As well as the one-click outliers reports, you can produce an outliers report for any asset or service attribute.
- Switch topology to identify how your assets are connected and find “unmapped” MAC addresses (in red) that were not included in your scan scope (a summary of which is in the Unmapped MACs report)
- Bridging to visualize what hosts may have both public and private connections
- RFC 1918 coverage that can identify potential blindspots on your network like missing (unscanned) subnets, rogue devices, and “hinted” IPs that are secondary interfaces on unscanned network ranges.
- See the “View all” button at the top right for a list of other reports to investigate outliers
Domain membership report
The domain membership report lists the Active Directory domains encountered by runZero, and lists how many assets are in each.
Analysis reports are more advanced reports. They may run as tasks, rather than being generated on-the-fly.
The first analysis report is Compare Sites, which generates searchable reports of the differences between two sites.

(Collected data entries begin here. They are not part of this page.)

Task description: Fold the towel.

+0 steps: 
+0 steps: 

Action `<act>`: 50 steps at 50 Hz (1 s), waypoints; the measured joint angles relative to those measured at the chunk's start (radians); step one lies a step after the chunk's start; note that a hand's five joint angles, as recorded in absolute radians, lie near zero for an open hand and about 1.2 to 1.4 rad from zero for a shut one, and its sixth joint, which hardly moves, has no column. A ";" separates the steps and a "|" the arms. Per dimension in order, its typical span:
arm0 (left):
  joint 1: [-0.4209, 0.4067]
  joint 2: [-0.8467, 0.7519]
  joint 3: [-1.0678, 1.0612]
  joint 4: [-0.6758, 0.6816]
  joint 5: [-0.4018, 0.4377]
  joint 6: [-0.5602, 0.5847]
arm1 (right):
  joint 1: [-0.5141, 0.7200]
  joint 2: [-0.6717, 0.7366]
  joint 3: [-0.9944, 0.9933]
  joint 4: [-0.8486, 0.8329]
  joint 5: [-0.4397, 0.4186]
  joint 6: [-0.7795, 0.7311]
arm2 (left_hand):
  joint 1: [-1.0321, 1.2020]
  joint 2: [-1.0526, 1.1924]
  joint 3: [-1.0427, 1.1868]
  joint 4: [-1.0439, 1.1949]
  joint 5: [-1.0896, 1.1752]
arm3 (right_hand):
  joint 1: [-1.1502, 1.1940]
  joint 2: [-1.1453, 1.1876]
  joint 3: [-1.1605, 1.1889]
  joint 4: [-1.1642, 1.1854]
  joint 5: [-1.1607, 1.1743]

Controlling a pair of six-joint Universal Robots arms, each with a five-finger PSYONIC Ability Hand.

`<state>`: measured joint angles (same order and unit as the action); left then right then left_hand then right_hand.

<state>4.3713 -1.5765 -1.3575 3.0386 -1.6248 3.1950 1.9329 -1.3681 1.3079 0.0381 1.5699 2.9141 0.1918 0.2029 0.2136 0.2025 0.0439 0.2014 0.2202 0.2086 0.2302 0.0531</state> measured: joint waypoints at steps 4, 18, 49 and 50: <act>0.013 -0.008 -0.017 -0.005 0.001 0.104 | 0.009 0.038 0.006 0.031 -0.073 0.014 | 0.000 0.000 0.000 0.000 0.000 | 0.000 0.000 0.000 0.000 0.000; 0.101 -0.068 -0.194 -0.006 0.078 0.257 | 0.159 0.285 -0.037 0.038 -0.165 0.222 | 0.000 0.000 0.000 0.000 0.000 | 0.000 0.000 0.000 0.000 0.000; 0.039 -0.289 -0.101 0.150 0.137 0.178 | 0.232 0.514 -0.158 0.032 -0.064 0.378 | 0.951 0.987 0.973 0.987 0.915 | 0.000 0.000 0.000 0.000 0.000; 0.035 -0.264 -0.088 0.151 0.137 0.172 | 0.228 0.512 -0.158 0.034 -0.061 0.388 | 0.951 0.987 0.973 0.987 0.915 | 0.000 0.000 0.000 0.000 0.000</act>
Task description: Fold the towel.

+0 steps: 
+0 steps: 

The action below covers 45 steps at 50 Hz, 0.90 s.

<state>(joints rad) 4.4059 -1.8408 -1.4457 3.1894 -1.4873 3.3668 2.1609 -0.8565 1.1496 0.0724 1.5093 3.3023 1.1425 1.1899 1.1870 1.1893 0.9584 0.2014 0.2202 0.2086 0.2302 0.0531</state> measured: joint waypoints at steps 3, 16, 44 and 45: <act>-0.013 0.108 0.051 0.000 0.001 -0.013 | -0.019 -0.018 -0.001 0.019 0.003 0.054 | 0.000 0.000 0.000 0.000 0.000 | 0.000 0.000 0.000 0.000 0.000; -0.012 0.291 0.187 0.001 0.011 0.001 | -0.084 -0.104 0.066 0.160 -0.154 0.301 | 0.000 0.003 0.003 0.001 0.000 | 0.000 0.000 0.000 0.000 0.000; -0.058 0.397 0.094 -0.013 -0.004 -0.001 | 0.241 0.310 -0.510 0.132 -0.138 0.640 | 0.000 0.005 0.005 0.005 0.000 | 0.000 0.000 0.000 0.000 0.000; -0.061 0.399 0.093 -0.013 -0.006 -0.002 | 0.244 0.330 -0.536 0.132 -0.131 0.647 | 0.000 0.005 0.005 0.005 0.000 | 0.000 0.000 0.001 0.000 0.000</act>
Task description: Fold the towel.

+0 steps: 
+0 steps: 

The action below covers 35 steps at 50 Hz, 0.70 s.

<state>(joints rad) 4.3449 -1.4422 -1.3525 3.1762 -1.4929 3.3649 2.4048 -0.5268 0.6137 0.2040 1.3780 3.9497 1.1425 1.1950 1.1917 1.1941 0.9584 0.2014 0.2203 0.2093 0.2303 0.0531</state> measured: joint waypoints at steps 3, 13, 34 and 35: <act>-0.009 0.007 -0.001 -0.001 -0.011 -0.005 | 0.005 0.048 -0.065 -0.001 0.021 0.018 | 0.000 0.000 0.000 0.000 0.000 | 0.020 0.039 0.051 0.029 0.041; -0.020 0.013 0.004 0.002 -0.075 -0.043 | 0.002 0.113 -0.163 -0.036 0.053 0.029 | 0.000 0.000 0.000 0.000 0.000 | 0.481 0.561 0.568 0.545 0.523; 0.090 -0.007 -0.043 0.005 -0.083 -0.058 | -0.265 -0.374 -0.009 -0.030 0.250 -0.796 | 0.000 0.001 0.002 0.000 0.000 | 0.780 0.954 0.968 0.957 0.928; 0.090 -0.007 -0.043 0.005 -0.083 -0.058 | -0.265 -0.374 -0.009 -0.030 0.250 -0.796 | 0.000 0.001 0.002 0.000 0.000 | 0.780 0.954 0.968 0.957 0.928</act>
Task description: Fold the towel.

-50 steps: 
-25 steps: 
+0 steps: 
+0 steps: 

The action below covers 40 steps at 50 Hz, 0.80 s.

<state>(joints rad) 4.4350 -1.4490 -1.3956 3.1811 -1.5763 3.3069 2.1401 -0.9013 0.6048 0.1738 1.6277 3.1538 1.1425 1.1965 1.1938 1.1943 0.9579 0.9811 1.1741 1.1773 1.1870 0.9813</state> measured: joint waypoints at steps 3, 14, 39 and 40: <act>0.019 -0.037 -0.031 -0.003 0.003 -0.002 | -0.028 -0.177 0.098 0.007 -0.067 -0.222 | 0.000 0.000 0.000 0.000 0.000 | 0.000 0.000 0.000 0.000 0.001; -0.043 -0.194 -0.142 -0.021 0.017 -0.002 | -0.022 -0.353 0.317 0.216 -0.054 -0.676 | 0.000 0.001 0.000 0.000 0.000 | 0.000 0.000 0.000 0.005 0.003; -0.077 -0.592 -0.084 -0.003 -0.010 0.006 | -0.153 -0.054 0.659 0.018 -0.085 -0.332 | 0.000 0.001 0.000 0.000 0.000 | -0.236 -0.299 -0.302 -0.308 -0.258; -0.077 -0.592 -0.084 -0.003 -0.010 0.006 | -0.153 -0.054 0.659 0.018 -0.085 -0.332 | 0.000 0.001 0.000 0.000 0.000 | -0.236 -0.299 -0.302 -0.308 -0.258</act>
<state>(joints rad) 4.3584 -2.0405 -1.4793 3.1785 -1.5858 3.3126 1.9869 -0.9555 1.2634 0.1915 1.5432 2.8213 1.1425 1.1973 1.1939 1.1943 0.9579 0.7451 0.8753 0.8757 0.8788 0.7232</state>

The Outlier Overview Report analyzes assets across the organization and summarizes the most unusual values for an assortment of key attributes such as hardware type and SNMP enterprise ID.
The Specific Outlier Report allows you to select an attribute which has outlying values and get a detailed breakdown of those values.
The Organization Overview Report builds a high level summary report of the entire organization. It can optionally include lists of assets found.
As well as manually generated reports and queries, runZero also supports automatic alerts to designated channels for post-scan inventory queries, asset changes, Explorer and scan issues, security operations, or API events.
Available channels are internal notifications in the runZero web console, email, or webhooks that can enable integration with services such as Slack or Mattermost. Alerts use the same query language as the sample queries above, so this is a good way to automate proactive notification for critical events.